**Exercise objective:** Each line from the one with "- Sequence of" to the final line of the data must be reproduced exactly, and no other line may appear.

── Extracted information ──

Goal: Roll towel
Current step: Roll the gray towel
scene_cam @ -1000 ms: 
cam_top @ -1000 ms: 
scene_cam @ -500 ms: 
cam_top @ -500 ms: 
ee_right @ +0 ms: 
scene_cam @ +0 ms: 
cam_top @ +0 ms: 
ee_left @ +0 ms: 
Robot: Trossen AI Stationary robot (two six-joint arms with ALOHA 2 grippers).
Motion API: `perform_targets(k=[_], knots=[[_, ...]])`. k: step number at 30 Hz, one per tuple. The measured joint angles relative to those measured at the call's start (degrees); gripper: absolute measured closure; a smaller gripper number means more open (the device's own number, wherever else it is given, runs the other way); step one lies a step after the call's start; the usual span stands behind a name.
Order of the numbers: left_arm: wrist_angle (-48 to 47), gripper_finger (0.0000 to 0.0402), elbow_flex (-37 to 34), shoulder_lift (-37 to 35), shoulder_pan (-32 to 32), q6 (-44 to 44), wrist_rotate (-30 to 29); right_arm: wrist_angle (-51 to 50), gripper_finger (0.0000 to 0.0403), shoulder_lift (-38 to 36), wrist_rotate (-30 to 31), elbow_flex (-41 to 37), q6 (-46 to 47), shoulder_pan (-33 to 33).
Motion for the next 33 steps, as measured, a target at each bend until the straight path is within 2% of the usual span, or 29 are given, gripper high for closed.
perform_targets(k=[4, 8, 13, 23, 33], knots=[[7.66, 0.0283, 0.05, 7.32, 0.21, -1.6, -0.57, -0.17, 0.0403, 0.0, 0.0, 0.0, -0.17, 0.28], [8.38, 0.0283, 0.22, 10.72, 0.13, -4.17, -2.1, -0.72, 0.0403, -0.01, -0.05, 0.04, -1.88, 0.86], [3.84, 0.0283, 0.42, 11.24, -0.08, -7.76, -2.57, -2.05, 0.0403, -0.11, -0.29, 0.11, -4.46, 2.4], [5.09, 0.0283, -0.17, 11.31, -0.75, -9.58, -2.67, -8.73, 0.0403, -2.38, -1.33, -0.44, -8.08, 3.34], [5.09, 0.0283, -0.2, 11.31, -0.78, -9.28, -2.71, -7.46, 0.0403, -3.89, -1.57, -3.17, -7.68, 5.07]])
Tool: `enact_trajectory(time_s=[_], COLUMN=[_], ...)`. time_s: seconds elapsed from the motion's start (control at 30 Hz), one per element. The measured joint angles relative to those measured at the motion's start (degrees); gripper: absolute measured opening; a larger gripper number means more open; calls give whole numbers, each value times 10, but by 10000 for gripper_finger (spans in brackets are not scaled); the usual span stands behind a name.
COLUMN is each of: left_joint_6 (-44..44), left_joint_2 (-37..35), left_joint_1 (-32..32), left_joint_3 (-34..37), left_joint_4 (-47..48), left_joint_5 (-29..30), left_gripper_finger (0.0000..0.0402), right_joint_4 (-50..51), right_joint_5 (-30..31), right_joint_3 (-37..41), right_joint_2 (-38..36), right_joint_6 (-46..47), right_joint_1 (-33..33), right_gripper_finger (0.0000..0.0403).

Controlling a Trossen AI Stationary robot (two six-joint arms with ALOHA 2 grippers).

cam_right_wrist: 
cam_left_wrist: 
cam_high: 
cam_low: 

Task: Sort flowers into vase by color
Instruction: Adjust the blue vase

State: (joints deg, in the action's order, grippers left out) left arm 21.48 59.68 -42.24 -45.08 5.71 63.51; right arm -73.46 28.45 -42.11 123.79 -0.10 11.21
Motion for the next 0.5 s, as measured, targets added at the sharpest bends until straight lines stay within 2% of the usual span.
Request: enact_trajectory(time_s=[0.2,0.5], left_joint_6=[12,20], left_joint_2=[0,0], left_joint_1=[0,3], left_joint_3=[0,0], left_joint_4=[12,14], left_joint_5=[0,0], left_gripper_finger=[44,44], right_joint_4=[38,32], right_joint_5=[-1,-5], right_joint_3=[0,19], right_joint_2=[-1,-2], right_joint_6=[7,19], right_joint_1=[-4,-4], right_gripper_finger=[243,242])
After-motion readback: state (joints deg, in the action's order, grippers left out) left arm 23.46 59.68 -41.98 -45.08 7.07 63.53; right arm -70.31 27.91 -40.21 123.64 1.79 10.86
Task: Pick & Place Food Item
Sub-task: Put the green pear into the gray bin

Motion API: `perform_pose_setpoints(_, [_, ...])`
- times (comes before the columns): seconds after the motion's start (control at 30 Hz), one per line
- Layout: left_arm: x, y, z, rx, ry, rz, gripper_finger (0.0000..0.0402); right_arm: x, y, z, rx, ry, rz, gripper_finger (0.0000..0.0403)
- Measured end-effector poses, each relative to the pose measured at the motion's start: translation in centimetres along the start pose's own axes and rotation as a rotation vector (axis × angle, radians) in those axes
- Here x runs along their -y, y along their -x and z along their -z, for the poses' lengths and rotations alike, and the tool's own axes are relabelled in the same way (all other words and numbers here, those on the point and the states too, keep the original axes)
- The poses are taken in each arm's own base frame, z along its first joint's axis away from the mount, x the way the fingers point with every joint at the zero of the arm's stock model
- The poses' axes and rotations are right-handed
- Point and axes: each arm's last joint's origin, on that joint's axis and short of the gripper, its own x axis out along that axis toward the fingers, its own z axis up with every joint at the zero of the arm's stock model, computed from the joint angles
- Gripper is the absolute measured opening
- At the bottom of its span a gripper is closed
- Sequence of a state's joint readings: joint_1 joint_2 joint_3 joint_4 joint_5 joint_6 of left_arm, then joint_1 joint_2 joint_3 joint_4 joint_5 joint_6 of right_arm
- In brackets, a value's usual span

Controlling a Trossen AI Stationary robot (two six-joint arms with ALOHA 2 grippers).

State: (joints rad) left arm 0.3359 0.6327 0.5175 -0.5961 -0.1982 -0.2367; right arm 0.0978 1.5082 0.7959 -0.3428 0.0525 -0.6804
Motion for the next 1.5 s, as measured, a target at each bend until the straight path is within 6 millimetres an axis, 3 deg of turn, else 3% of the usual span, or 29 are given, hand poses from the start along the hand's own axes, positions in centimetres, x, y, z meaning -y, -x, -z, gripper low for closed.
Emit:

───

**Response area:**
- Sequence of a state's joint readings: joint_1 joint_2 joint_3 joint_4 joint_5 joint_6 of left_arm, then joint_1 joint_2 joint_3 joint_4 joint_5 joint_6 of right_arm
- In brackets, a value's usual span

Controlling a Trossen AI Stationary robot (two six-joint arms with ALOHA 2 grippers).

State: (joints rad) left arm 0.3359 0.6327 0.5175 -0.5961 -0.1982 -0.2367; right arm 0.0978 1.5082 0.7959 -0.3428 0.0525 -0.6804
Motion for the next 1.5 s, as measured, a target at each bend until the straight path is within 6 millimetres an axis, 3 deg of turn, else 3% of the usual span, or 29 are given, hand poses from the start along the hand's own axes, positions in centimetres, x, y, z meaning -y, -x, -z, gripper low for closed.
Emit:

Thus the exercise is complete.